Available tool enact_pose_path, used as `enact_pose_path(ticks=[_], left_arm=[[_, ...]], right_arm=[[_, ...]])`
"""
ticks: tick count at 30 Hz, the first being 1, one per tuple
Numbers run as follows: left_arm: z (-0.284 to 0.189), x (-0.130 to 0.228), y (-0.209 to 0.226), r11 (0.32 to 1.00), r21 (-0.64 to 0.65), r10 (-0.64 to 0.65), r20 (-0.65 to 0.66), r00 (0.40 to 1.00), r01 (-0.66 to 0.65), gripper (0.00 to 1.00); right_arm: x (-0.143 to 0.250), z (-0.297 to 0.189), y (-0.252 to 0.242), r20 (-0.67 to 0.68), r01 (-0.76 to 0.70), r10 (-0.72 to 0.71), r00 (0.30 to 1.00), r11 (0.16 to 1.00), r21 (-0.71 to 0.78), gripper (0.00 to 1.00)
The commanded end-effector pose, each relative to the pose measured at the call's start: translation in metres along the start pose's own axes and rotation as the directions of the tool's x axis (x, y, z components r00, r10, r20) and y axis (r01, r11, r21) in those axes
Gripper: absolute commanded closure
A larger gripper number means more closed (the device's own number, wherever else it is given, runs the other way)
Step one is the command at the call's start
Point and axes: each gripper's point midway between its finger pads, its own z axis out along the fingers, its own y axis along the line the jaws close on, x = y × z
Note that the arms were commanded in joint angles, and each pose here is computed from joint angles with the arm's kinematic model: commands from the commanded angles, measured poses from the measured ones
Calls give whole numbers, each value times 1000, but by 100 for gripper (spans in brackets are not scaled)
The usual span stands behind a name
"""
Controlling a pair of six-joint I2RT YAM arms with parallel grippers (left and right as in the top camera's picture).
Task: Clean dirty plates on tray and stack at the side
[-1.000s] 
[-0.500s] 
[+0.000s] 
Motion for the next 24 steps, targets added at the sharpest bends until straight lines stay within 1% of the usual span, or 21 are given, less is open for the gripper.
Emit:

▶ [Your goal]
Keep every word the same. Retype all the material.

▶ [Solution to this task]
Available tool enact_pose_path, used as `enact_pose_path(ticks=[_], left_arm=[[_, ...]], right_arm=[[_, ...]])`
"""
ticks: tick count at 30 Hz, the first being 1, one per tuple
Numbers run as follows: left_arm: z (-0.284 to 0.189), x (-0.130 to 0.228), y (-0.209 to 0.226), r11 (0.32 to 1.00), r21 (-0.64 to 0.65), r10 (-0.64 to 0.65), r20 (-0.65 to 0.66), r00 (0.40 to 1.00), r01 (-0.66 to 0.65), gripper (0.00 to 1.00); right_arm: x (-0.143 to 0.250), z (-0.297 to 0.189), y (-0.252 to 0.242), r20 (-0.67 to 0.68), r01 (-0.76 to 0.70), r10 (-0.72 to 0.71), r00 (0.30 to 1.00), r11 (0.16 to 1.00), r21 (-0.71 to 0.78), gripper (0.00 to 1.00)
The commanded end-effector pose, each relative to the pose measured at the call's start: translation in metres along the start pose's own axes and rotation as the directions of the tool's x axis (x, y, z components r00, r10, r20) and y axis (r01, r11, r21) in those axes
Gripper: absolute commanded closure
A larger gripper number means more closed (the device's own number, wherever else it is given, runs the other way)
Step one is the command at the call's start
Point and axes: each gripper's point midway between its finger pads, its own z axis out along the fingers, its own y axis along the line the jaws close on, x = y × z
Note that the arms were commanded in joint angles, and each pose here is computed from joint angles with the arm's kinematic model: commands from the commanded angles, measured poses from the measured ones
Calls give whole numbers, each value times 1000, but by 100 for gripper (spans in brackets are not scaled)
The usual span stands behind a name
"""
Controlling a pair of six-joint I2RT YAM arms with parallel grippers (left and right as in the top camera's picture).
Task: Clean dirty plates on tray and stack at the side
[-1.000s] 
[-0.500s] 
[+0.000s] 
Motion for the next 24 steps, targets added at the sharpest bends until straight lines stay within 1% of the usual span, or 21 are given, less is open for the gripper.
Emit:

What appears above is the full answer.